Task:
Copy each line below that contains "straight".

Data supplied:

*** Begin section ***

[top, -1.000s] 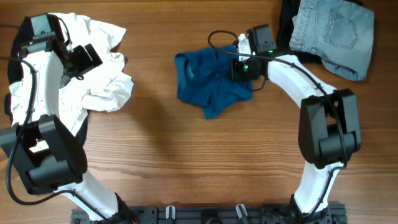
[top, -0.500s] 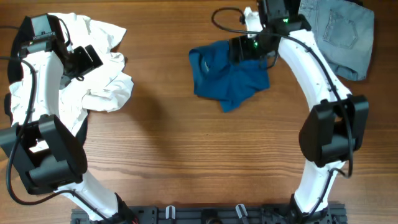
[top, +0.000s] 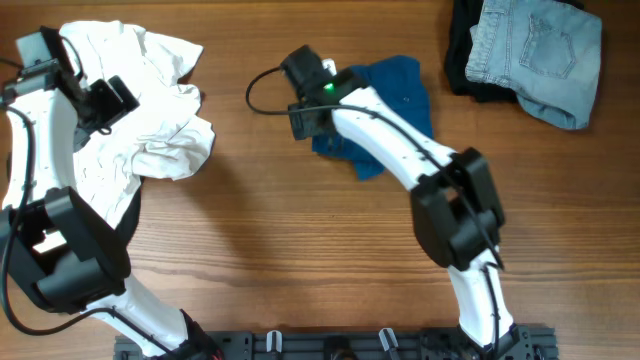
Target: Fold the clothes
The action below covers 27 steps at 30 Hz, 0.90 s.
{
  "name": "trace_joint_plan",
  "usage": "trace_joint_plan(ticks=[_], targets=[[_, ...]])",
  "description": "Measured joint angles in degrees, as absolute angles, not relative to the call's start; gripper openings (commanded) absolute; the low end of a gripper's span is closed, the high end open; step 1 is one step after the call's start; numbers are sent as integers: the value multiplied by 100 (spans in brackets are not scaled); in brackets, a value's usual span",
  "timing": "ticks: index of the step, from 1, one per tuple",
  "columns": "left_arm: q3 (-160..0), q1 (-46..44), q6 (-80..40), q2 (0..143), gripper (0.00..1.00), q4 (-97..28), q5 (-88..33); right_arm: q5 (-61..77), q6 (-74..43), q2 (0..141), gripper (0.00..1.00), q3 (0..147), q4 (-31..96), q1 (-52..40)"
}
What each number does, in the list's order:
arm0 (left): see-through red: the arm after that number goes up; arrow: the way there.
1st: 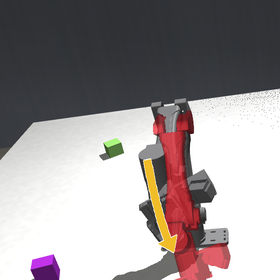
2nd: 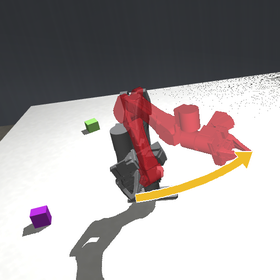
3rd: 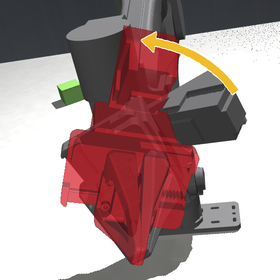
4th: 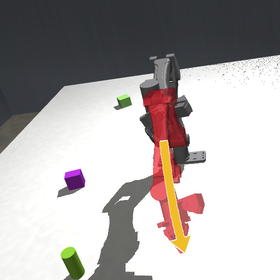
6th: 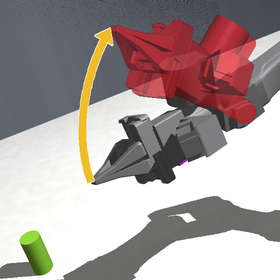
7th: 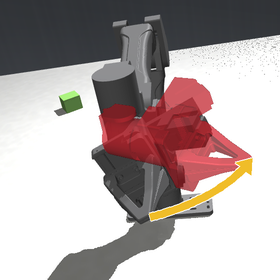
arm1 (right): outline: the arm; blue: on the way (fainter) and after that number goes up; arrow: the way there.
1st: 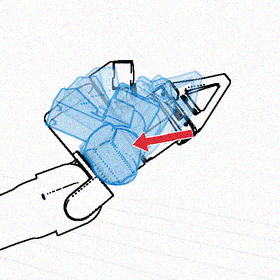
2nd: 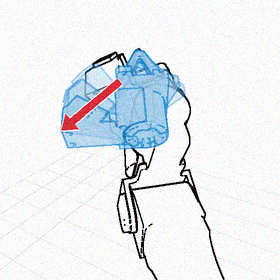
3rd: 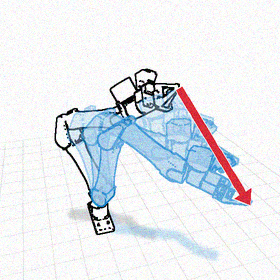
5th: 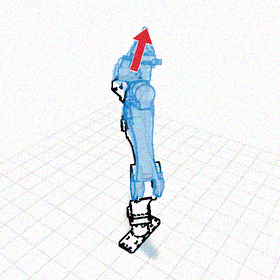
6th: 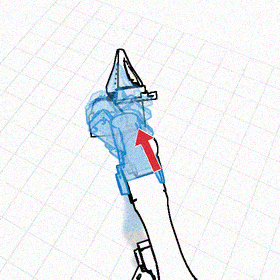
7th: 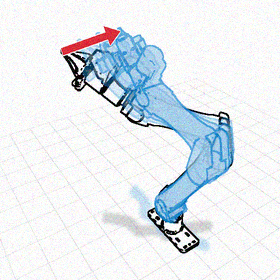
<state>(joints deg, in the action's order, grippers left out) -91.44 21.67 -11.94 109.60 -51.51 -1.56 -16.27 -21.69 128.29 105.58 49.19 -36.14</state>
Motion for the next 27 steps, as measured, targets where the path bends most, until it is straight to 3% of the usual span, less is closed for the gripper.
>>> trace_joint_plan(ticks=[15,18,20,21,25,27], targets=[[-9144,2263,-1194,10960,100,-5227,-156,-2493,-2176,13504,99,10558,4123,-3579],[-9144,2263,-1194,10960,100,-5284,-156,-2512,-2137,13552,96,10604,4147,-3570],[-9144,2263,-1194,10960,100,-5323,-156,-2515,-2147,13579,78,10659,4219,-3568],[-9144,2263,-1194,10960,100,-5347,-156,-2530,-2182,13587,61,10683,4296,-3568],[-9144,2263,-1194,10960,100,-5404,-156,-2650,-2292,13598,12,10718,4674,-3500],[-9144,2263,-1194,10960,100,-5406,-156,-2637,-2329,13596,4,10772,4783,-3463]])
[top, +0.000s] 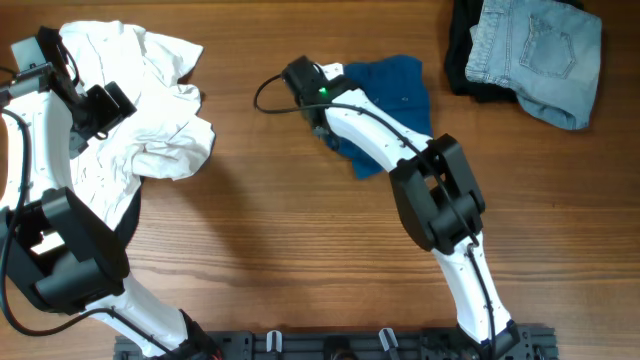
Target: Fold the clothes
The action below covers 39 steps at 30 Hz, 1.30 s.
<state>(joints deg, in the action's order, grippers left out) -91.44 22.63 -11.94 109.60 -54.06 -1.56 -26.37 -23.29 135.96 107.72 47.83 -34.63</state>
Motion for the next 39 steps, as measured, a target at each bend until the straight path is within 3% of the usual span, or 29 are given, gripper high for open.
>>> trace_joint_plan(ticks=[5,10,15,23,39], targets=[[-9144,2263,-1194,10960,100,-5408,-156,-2462,-2377,13552,4,10816,4886,-3376],[-9144,2263,-1194,10960,100,-5411,-156,-1619,-1717,13190,4,10814,5242,-2773],[-9144,2263,-1194,10960,100,-5424,-156,-1076,-760,12014,4,11008,5787,-1863],[-9144,2263,-1194,10960,100,-5426,-156,-788,165,10276,4,11229,5623,-1015],[-9144,2263,-1194,10960,100,-5424,-158,-2707,1118,10650,4,11233,3568,965]])
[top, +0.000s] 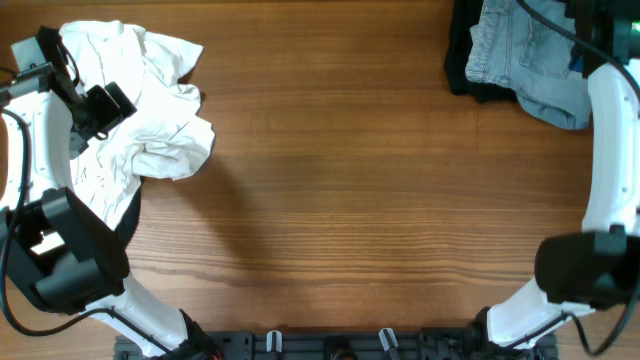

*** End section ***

Task solution:
Motion for the next 27 steps, as measured, targets where the path bends most, until it is straight to 3% of the usual span, less is closed for the gripper.
Motion for the next 39 steps, as measured, a target at each bend until the straight path is within 3% of the usual span, or 29 are given, gripper high for open.

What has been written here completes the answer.